# Goal of the exercise
In the entries below, find each line with the word "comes" and return it.

# Data to use
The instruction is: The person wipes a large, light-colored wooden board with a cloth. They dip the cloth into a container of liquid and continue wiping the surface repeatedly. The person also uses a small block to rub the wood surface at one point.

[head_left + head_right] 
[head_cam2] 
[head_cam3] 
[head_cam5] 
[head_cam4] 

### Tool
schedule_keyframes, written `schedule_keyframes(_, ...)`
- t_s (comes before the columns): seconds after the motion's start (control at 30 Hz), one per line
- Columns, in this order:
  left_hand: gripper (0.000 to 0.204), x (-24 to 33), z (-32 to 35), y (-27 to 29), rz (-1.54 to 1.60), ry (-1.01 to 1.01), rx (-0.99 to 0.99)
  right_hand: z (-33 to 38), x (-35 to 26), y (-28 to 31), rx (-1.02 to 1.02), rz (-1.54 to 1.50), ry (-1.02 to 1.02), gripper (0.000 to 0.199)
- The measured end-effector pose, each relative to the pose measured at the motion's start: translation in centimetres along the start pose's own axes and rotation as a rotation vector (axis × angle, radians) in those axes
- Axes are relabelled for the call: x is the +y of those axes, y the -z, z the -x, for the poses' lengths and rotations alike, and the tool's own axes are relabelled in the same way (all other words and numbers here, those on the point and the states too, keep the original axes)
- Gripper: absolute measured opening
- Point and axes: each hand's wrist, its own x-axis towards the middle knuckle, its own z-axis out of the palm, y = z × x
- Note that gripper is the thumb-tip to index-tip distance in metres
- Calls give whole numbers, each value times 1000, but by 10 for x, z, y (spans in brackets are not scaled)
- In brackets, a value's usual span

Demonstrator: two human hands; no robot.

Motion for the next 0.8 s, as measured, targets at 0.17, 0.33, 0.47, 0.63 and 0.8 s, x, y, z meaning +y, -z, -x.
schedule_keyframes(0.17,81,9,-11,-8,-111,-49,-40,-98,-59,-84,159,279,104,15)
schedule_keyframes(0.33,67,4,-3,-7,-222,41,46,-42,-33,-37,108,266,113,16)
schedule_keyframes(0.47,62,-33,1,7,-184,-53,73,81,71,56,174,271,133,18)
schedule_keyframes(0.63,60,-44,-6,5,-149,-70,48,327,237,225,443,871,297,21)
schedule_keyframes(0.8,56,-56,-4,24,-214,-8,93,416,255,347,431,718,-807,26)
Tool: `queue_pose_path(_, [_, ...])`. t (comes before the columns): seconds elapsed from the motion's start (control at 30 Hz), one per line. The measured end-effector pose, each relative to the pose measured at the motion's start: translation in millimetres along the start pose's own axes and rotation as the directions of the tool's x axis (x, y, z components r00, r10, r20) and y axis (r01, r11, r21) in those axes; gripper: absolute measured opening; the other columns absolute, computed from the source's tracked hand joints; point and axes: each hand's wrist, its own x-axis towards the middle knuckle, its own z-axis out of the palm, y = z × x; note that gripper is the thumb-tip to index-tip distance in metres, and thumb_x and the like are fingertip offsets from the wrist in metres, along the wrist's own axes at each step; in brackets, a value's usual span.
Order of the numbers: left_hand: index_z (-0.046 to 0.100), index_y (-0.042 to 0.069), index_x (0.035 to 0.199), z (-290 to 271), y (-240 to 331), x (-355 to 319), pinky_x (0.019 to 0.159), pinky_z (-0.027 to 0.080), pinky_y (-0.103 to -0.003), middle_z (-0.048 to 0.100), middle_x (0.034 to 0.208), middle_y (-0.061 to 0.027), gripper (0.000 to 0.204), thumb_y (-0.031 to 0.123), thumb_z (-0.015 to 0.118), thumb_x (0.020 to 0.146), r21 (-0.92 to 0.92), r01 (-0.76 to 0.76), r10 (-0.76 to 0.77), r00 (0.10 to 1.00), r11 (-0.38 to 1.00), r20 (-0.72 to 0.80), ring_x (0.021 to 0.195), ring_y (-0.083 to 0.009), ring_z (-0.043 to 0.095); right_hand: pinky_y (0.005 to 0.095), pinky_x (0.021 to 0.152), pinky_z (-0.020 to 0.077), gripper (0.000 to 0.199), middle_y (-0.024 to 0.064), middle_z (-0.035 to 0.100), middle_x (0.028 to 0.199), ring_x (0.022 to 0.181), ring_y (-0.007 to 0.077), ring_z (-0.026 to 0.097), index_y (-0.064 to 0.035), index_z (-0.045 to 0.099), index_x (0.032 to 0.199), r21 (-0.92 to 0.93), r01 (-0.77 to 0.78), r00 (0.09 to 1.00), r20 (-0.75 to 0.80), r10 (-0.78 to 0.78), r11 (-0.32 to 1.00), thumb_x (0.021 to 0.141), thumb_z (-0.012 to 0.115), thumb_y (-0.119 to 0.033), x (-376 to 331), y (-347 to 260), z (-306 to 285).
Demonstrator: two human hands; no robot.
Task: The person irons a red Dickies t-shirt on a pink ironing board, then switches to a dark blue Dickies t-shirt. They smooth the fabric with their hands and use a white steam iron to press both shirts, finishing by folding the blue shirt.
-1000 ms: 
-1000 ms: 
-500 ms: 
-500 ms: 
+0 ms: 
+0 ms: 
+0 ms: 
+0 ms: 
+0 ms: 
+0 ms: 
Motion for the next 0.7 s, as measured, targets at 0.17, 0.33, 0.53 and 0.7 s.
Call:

# Worked solution
- t_s (comes before the columns): seconds after the motion's start (control at 30 Hz), one per line
Tool: `queue_pose_path(_, [_, ...])`. t (comes before the columns): seconds elapsed from the motion's start (control at 30 Hz), one per line. The measured end-effector pose, each relative to the pose measured at the motion's start: translation in millimetres along the start pose's own axes and rotation as the directions of the tool's x axis (x, y, z components r00, r10, r20) and y axis (r01, r11, r21) in those axes; gripper: absolute measured opening; the other columns absolute, computed from the source's tracked hand joints; point and axes: each hand's wrist, its own x-axis towards the middle knuckle, its own z-axis out of the palm, y = z × x; note that gripper is the thumb-tip to index-tip distance in metres, and thumb_x and the like are fingertip offsets from the wrist in metres, along the wrist's own axes at each step; in brackets, a value's usual span.

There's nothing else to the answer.